# YSL Loulou Puffer in Medium vs. Small & wrinkly



## Sara Kozaily

What do you think of the size differences? The biggest bag style I like is the Neverfull MM (sold my GM, hated the oversized look on me). I also hear amazing things about the buttery soft lambskin, but I’m leaning towards the wrinkly version ( I feel it’s less shiny- and it’s description is Matte on the YSL site). I would go for the small bag if it’s a good daily use handbag, I don’t overpack my bags, but I do have a toddler so I would need a water bottle and his medication. Thoughts on sizes and material?


----------



## Sara Kozaily

Here’s some eye candy


----------



## eggz716

Sara Kozaily said:


> What do you think of the size differences?

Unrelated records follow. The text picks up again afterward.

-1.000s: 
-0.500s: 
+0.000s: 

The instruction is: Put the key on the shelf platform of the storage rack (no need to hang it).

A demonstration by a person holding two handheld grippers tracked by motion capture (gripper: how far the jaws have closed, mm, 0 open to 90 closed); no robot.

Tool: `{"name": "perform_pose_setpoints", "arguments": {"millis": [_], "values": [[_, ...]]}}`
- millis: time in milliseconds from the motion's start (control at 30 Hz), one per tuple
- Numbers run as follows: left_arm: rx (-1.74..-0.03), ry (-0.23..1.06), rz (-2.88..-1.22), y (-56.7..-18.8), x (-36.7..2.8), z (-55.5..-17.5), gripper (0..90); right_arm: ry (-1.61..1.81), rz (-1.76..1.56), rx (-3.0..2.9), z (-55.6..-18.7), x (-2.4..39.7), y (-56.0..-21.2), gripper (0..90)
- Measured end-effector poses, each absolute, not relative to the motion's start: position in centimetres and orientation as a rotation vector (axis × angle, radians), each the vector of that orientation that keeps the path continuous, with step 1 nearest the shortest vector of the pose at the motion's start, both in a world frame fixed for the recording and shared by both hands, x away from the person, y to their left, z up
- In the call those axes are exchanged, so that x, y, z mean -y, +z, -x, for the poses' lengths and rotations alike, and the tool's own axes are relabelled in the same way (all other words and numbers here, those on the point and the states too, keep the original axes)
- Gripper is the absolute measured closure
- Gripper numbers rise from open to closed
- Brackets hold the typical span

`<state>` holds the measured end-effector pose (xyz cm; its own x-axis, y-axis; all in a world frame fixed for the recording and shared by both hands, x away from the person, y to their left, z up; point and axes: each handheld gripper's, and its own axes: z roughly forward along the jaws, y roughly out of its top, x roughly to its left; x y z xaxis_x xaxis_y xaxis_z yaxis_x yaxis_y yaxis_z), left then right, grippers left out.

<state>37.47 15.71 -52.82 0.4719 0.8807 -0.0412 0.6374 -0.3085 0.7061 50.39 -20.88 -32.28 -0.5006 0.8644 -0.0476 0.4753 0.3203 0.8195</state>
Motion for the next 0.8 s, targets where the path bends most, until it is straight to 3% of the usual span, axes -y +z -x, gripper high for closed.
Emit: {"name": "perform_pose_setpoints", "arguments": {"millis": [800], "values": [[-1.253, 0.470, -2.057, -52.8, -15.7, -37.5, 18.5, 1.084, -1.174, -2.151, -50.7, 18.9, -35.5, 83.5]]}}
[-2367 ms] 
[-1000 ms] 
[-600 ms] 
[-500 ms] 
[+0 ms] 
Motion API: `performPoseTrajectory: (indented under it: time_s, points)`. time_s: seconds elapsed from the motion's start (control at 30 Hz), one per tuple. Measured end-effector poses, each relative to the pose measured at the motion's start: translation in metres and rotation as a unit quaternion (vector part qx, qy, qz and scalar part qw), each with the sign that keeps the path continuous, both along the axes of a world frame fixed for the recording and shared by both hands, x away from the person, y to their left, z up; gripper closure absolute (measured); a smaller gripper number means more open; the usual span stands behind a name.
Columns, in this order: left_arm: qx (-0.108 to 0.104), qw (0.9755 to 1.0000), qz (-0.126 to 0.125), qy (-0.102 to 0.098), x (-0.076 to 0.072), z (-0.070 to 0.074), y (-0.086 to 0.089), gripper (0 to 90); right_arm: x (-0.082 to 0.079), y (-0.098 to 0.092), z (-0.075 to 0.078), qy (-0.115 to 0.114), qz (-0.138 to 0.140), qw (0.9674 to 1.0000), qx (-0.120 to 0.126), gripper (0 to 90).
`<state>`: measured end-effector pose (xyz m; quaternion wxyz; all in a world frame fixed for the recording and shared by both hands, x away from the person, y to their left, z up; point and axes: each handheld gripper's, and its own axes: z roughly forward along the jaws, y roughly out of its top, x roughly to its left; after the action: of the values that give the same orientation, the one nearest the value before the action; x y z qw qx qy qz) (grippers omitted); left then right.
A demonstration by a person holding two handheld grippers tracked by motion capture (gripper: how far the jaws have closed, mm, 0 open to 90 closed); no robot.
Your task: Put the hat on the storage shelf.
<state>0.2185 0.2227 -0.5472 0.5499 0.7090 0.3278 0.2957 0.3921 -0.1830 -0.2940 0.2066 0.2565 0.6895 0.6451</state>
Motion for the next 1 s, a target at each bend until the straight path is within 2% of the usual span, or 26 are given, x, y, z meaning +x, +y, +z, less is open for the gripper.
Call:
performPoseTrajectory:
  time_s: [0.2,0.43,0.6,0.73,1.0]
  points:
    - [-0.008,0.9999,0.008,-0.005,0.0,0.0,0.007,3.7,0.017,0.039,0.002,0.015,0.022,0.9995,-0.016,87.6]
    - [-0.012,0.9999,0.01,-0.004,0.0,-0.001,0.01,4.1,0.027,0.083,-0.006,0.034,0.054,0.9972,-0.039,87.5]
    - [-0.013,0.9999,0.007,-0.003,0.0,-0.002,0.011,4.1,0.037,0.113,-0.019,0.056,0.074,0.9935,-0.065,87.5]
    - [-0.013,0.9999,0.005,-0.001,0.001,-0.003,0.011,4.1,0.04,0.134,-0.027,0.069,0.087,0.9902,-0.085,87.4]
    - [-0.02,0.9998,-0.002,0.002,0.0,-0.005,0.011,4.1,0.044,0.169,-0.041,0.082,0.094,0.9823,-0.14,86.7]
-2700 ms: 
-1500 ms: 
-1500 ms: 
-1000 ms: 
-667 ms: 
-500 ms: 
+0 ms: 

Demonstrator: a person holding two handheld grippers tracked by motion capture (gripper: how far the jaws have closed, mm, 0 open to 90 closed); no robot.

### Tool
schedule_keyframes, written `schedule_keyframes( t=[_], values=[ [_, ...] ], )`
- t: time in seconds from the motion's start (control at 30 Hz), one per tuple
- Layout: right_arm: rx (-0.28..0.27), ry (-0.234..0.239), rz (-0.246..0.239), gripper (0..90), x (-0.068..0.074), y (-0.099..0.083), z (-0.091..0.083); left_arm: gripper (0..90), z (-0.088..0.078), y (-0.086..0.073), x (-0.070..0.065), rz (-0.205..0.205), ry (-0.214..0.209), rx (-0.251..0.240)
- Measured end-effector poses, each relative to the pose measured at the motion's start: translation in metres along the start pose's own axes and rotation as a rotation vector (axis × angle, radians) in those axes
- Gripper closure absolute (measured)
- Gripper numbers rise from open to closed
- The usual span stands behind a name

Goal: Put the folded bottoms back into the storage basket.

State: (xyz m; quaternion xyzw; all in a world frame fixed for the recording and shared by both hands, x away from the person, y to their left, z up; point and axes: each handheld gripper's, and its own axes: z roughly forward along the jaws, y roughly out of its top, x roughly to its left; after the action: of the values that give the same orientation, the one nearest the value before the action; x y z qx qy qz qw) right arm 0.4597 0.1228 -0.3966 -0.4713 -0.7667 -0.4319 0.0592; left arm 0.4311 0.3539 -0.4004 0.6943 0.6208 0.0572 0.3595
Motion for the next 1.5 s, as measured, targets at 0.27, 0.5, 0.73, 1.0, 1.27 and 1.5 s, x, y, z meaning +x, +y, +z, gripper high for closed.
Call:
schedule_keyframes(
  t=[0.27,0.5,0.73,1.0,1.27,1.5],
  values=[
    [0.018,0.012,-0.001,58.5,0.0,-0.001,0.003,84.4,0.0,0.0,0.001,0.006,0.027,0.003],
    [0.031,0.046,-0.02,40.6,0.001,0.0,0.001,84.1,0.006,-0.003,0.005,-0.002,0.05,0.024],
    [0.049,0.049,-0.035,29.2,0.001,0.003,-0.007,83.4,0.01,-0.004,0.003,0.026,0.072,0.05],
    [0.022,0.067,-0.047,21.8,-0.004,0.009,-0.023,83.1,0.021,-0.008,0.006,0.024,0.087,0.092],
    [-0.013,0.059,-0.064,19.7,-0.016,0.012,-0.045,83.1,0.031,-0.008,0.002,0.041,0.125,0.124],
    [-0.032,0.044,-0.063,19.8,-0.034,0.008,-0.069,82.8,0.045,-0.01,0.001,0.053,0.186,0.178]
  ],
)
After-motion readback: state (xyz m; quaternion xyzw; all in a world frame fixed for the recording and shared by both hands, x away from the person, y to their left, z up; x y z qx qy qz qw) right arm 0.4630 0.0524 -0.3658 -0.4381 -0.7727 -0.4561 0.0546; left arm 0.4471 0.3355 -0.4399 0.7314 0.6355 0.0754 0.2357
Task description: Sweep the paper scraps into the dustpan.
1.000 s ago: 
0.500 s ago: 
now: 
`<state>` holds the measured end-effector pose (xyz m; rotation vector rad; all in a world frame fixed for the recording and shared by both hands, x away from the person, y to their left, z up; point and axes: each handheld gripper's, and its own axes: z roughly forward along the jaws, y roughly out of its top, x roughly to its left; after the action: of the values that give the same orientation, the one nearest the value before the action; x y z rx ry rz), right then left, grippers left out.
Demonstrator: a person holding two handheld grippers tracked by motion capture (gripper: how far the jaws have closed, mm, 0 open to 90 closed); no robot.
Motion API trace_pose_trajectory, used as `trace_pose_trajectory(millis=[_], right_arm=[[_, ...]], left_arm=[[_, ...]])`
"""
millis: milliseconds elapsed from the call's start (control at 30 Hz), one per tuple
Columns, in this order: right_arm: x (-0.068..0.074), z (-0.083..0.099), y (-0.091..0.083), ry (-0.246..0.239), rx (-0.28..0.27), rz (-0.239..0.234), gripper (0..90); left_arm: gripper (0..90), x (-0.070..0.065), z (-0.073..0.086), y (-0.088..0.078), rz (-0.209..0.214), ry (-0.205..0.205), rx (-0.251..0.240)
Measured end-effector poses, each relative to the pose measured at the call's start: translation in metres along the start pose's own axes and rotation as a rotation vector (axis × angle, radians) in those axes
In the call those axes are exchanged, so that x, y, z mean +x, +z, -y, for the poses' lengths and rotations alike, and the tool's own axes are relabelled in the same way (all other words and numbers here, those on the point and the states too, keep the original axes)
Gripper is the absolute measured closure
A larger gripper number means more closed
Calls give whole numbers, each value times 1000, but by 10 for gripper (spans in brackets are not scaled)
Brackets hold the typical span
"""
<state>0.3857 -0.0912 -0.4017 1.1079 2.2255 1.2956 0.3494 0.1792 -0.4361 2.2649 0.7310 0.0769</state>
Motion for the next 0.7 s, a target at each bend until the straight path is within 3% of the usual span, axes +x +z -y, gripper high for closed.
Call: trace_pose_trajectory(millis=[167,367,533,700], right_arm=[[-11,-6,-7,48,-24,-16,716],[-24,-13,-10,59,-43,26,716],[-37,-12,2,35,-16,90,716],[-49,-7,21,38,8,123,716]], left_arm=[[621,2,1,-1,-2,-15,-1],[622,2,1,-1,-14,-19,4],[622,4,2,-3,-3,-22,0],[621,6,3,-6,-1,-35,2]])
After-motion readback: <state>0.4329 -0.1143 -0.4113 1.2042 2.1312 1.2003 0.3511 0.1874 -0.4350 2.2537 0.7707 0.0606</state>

The biggest bag style I like is the Neverfull MM (sold my GM, hated the oversized look on me). I also hear amazing things about the buttery soft lambskin, but I’m leaning towards the wrinkly version ( I feel it’s less shiny- and it’s description is Matte on the YSL site). I would go for the small bag if it’s a good daily use handbag, I don’t overpack my bags, but I do have a toddler so I would need a water bottle and his medication. Thoughts on sizes and material?



I don’t own his bag but it is on my wish list.  I have seen the shiny black in person and it is so pretty and soft!  In terms of size i think I wold lean toward the medium.  That way you have the option to carry more if you need it but don’t have to.  It is so light weigh anyway I think it’s not too much difference in weight between the small and medium.  The wrinkly matte looks very nice as well!. Maybe a ysl SA is able to send you pictures of both compared side by side when they are able to get into the store? Let us know what you decide!  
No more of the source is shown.